Without the pictures, write the listing out again exactly as it appears.

━━━━━━━━

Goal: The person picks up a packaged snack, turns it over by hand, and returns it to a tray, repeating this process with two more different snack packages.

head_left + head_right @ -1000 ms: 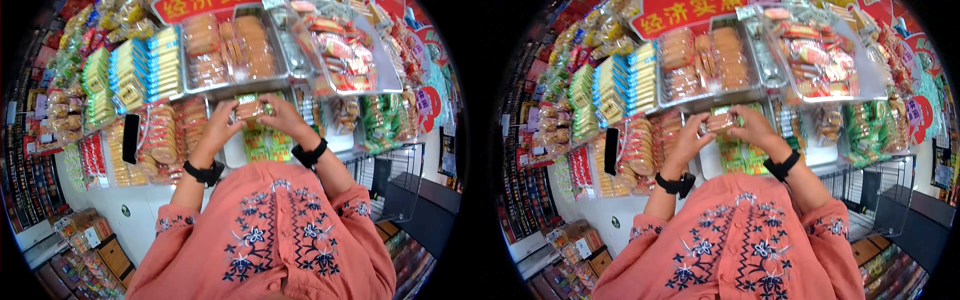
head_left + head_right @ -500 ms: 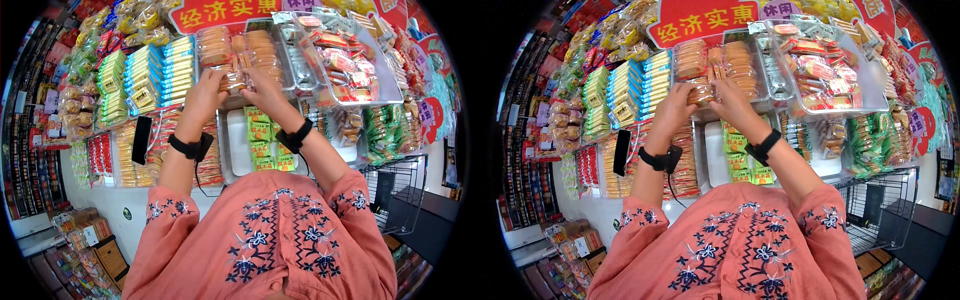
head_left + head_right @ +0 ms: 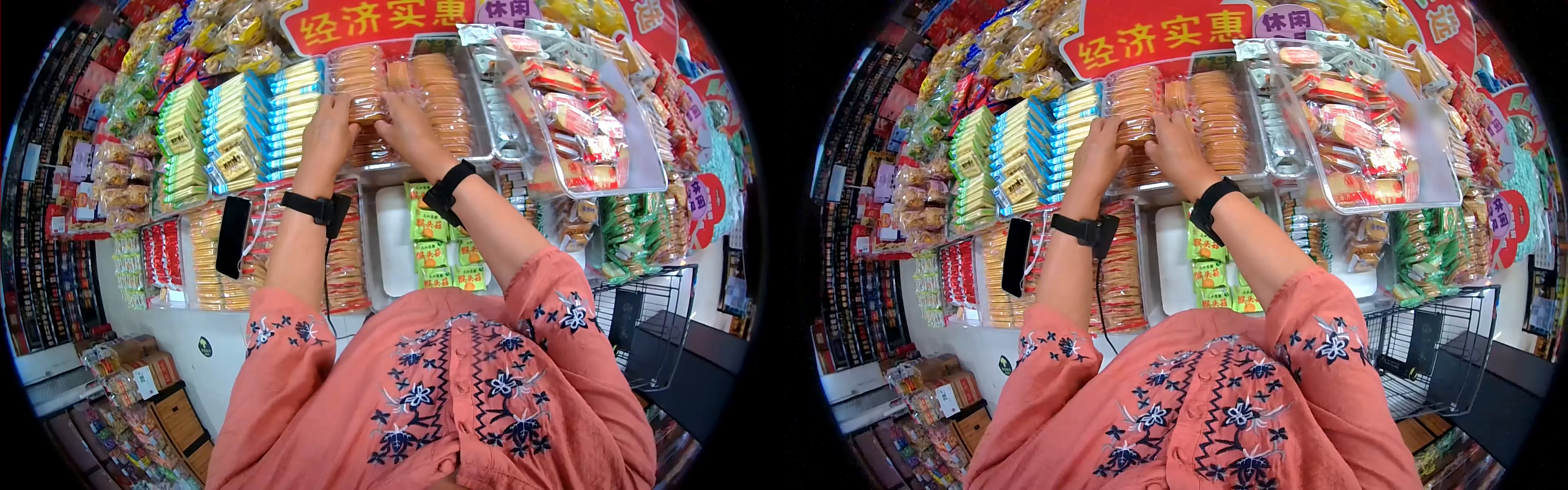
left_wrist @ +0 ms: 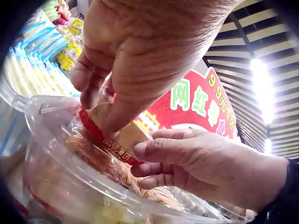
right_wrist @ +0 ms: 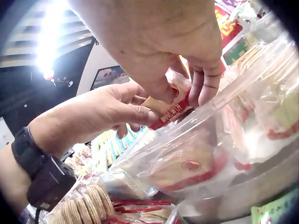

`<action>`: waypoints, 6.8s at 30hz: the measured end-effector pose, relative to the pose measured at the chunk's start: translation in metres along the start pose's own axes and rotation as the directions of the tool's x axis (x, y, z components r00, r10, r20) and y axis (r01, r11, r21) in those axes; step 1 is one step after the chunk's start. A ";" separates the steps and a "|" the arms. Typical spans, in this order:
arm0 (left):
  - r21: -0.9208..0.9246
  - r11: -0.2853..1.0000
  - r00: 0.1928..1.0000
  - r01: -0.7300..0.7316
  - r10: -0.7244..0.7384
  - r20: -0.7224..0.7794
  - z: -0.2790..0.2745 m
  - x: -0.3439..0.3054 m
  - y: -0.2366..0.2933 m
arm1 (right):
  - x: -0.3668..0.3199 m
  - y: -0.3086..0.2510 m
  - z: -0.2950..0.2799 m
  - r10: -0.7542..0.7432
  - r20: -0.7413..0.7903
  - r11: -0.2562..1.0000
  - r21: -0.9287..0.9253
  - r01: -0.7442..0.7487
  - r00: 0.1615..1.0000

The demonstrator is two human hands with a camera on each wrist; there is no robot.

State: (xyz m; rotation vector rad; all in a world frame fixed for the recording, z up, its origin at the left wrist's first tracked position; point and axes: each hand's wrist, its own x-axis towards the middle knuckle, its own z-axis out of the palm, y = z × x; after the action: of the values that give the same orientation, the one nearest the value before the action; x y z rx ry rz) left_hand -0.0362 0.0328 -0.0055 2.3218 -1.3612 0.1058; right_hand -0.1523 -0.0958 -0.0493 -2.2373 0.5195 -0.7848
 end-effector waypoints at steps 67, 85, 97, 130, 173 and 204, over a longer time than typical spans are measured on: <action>0.002 1.000 0.985 -0.019 0.019 -0.171 0.007 -0.013 0.001 | -0.004 0.005 -0.007 0.055 0.074 0.994 0.088 -0.062 0.996; -0.652 0.730 0.972 0.204 -0.230 0.046 -0.034 -0.078 0.072 | -0.079 -0.117 -0.162 -0.033 0.093 0.948 0.317 0.001 0.995; -0.776 0.595 0.978 0.210 -0.117 0.175 -0.013 -0.111 0.108 | -0.083 -0.014 -0.351 0.001 0.020 0.929 -0.369 0.006 1.000; -0.825 0.472 0.947 0.311 -0.084 0.309 -0.021 -0.110 0.129 | -0.060 -0.057 -0.389 0.242 -0.122 0.949 0.237 -0.208 0.963; -0.862 0.305 0.883 0.405 0.115 0.456 -0.057 -0.118 0.144 | -0.117 -0.089 -0.204 0.338 0.203 0.720 0.573 -0.391 0.919; -0.874 -0.141 0.869 0.465 -0.119 0.481 -0.028 -0.122 0.104 | -0.131 -0.064 -0.165 0.340 0.372 0.661 0.559 -0.501 0.864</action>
State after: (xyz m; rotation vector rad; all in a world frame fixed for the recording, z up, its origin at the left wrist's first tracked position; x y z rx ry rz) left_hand -0.1822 0.0998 0.0198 1.1092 -0.4043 -1.0731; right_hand -0.3495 -0.0589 0.0412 -1.4476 0.5293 -0.3517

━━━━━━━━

# ANSWER
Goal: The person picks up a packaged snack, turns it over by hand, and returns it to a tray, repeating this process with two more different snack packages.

head_left + head_right @ -1000 ms: 
head_left + head_right @ -500 ms: 
head_left + head_right @ +0 ms: 
left_wrist @ +0 ms: 
right_wrist @ +0 ms: 

`<action>`: waypoints, 6.8s at 30hz: the measured end-effector pose, relative to the pose measured at the chunk's start: translation in metres along the start pose's own axes and rotation as the directions of the tool's x axis (x, y, z components r00, r10, r20) and y axis (r01, r11, r21) in those axes; step 1 is one step after the chunk's start. A ";" separates the steps and a "|" the arms. Typical spans, in this order:
arm0 (left):
  - r21: -0.9208..0.9246
  - r11: -0.2853..1.0000
  - r00: 0.1928..1.0000
  - r01: -0.7300..0.7316
  - r10: -0.7244..0.7384
  - r20: -0.7224..0.7794
  - z: -0.2790..0.2745 m
  - x: -0.3439..0.3054 m
  - y: -0.2366..0.2933 m
arm1 (right):
  - x: -0.3668..0.3199 m
  - y: -0.3086..0.2510 m
  - z: -0.2950..0.2799 m
  - r10: -0.7542..0.7432
  - r20: -0.7413..0.7903
  - r11: -0.2562..1.0000
  - r21: -0.9287..0.9253
  - r01: -0.7442..0.7487
  - r00: 0.1615..1.0000

The demonstrator is two human hands with a camera on each wrist; there is no robot.

State: (xyz m; rotation vector rad; all in a world frame fixed for the recording, z up, its origin at the left wrist's first tracked position; point and axes: each hand's wrist, its own x-axis towards the middle knuckle, its own z-axis out of the palm, y = z × x; after the action: of the values that give the same orientation, the one nearest the value before the action; x y z rx ry rz) left_hand -0.0362 0.0328 -0.0055 2.3218 -1.3612 0.1058; right_hand -0.1523 -0.0958 -0.0493 -2.2373 0.5195 -0.7848
 end-effector waypoints at steps 67, 85, 97, 130, 173 and 204, over a longer time than typical spans are measured on: <action>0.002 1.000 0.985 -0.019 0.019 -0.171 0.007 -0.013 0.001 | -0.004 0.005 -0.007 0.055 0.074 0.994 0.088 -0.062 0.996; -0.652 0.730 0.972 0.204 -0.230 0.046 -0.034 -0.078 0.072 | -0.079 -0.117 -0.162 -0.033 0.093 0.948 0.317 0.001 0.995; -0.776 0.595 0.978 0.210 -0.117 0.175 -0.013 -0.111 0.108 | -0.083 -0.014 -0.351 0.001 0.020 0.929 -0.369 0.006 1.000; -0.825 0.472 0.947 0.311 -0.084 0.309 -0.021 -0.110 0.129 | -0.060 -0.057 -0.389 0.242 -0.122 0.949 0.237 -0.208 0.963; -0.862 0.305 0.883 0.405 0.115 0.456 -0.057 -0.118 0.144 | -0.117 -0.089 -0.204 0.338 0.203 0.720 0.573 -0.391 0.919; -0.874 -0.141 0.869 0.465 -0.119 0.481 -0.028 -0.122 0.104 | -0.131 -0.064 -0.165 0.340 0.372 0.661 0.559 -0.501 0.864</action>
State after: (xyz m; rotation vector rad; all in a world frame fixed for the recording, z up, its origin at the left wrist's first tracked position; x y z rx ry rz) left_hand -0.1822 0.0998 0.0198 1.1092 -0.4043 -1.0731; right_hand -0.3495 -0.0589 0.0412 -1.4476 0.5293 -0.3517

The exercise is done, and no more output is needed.